Codestin Search App

HanchengWu · 2026-04-23T18:56:58Z

Background

tosa.resize in bilinear integer (quantized) mode lowers to a linalg.generic
body that, for each output pixel, computes a corresponding input coordinate and
blends the four neighboring input pixels. The mapping is:

val   = out_coord * scale_d + offset
index = val / scale_n          // integer part — which input pixel to start from
delta = val - index * scale_n  // fractional part, scaled to [0, scale_n)

delta is the interpolation weight toward the next pixel. The bilinear formula
(integer path) is:

topAcc    = pixel[y0,x0] * (scale_x - dx) + pixel[y0,x1] * dx
bottomAcc = pixel[y1,x0] * (scale_x - dx) + pixel[y1,x1] * dx
result    = topAcc * (scale_y - dy) + bottomAcc * dy

For this to be a valid convex combination (interpolation, not extrapolation),
dx and dy must be in [0, scale_n].

The pixel indices y0, y1, x0, x1 are computed by getClampedIdxs:

y0 = clamp(iy,   0, H-1)
y1 = clamp(iy+1, 0, H-1)

The Bug

The integer path uses DivSIOp (truncation toward zero):

// getIndexAndDeltaInt — mlir/lib/Conversion/TosaToLinalg/TosaToLinalg.cpp
index = arith::DivSIOp::create(b, val, scaleN);   // truncates toward zero
delta = arith::MulIOp::create(b, index, scaleN);
delta = arith::SubIOp::create(b, val, delta);      // = val - (val/scaleN)*scaleN

When val < 0 (which happens at boundary output pixels when offset is
negative), DivSIOp truncates toward zero instead of toward -∞. This produces
a negative remainder, i.e. a negative delta, which causes extrapolation.

Note: the code comment on line 2058 already says // ix = floor(x / scale_n),
but the code uses truncation — this mismatch is the root cause of the bug.

The float path (getIndexAndDeltaFp) uses FloorDivSIOp and is unaffected:
with floor division, r = val - floor(val/scaleN)*scaleN is always in
[0, scaleN-1].

Concrete Example

Setup: 2×2 input upsampled to 4×4, scale=[4,2,4,2], offset=[-1,-1]
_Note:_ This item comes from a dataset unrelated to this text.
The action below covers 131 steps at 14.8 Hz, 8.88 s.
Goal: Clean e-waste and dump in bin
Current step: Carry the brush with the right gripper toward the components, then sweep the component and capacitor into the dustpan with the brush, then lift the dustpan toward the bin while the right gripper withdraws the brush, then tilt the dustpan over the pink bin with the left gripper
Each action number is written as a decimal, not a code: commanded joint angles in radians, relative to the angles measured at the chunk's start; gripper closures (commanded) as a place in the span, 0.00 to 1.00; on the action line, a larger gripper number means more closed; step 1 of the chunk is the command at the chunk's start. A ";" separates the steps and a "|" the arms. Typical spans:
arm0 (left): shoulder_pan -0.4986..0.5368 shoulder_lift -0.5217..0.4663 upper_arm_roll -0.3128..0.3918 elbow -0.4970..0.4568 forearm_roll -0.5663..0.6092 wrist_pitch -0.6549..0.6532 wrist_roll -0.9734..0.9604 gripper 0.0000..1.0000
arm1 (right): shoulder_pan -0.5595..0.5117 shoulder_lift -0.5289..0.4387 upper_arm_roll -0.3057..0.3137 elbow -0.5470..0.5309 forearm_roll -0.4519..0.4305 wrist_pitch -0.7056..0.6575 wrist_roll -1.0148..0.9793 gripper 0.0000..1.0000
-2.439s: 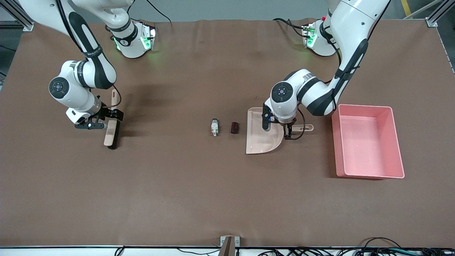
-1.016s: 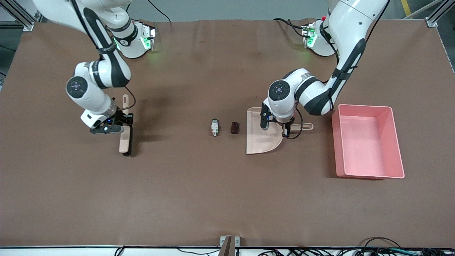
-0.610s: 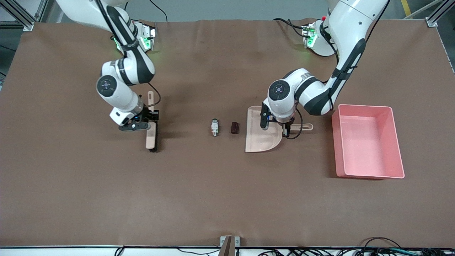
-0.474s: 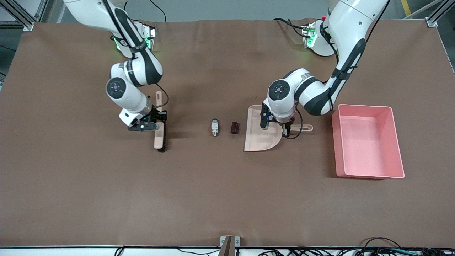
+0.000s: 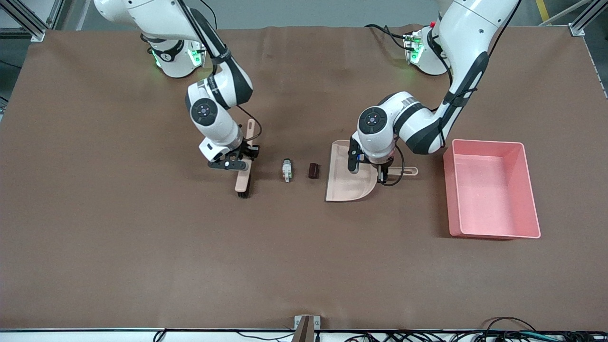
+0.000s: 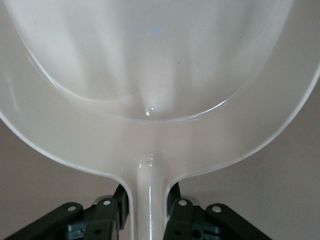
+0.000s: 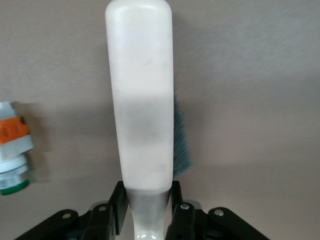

scale_y_n=4, scale_y_d=2, scale_x_n=4, scale_x_d=2
offset_y=-1, offset_x=-1
Input: tensor<1x2x2x1xi8> with input[0,0,0,0]=100, all others 0

At output pixel (0,0):

val  = 0 * 2 + (-1) = -1

Without any fix (DivSIOp, buggy)

iy  = DivSIOp(-1, 4) = 0     // truncates -0.25 toward zero
dy  = -1 - 0*4 = -1          // OUT OF RANGE: should be in [0, 4]

y0 = clamp(0,   0, 1) = 0
y1 = clamp(0+1, 0, 1) = 1    // different rows

ix  = DivSIOp(-1, 4) = 0
dx  = -1                      // same issue

x0 = clamp(0,   0, 1) = 0
x1 = clamp(0+1, 0, 1) = 1

// pixels:
y0x0 = input[0,0,0,0] = 100
y0x1 = input[0,0,1,0] = 0
y1x0 = input[0,1,0,0] = 0
y1x1 = input[0,1,1,0] = 0

topAcc    = 100*(4-(-1)) + 0*(-1) = 500   // EXTRAPOLATION
bottomAcc = 0*(4-(-1))   + 0*(-1) = 0
result    = 500*(4-(-1)) + 0*(-1) = 2500  // WRONG

Fix w/ FloorDivSIOp

iy  = FloorDivSIOp(-1, 4) = -1   // floors -0.25 toward -∞
dy  = -1 - (-1)*4 = 3            // naturally in [0, scale_n-1]

y0 = clamp(-1,  0, 1) = 0
y1 = clamp(-1+1, 0, 1) = 0      // SAME row — both snap to boundary

dx  = 3 (same by symmetry)

// all four neighbors collapse to the same boundary pixel:
y0x0 = y0x1 = y1x0 = y1x1 = input[0,0,0,0] = 100

topAcc    = 100*(4-3) + 100*3 = 400
bottomAcc = 100*(4-3) + 100*3 = 400
result    = 400*(4-3) + 400*3 = 1600  // correct

y0=y1=0 means boundary replication is enforced by getClampedIdxs, making
dy irrelevant.

Semantic Analysis of the fix

iy=-1 correctly signals "this position is before the first input pixel."
getClampedIdxs does its intended job: both y0 and y1 snap to the
boundary pixel, enforcing replication explicitly.
dy=3 appears valid (it's in [0, scale_n-1]) but is semantically
meaningless: the true position is -0.25, which is outside the image — there
is no "3/4 toward the next pixel" to interpolate toward. It is harmless only
because y0=y1.
Same analysis for dx=3 by symmetry.
Fixes the root cause (wrong division op, matching the existing code comment
and mirroring the float path), but delta still carries a misleading value
at out-of-bounds positions.

…or index computation The integer path of tosa.resize bilinear lowering used divsi (truncation toward zero) to compute the input pixel index, but the code comment says "ix = floor(x / scale_n)" and the floating-point path already uses floordivsi. With divsi, negative dividends (caused by negative offsets) produce negative remainders, making the interpolation weights fall outside [0, scale] and causing extrapolation instead of boundary replication. Fix by replacing DivSIOp with FloorDivSIOp in getIndexAndDeltaInt. With floor division, the remainder is always in [0, scaleN), so interpolation weights are naturally non-negative and no post-hoc clamping is needed.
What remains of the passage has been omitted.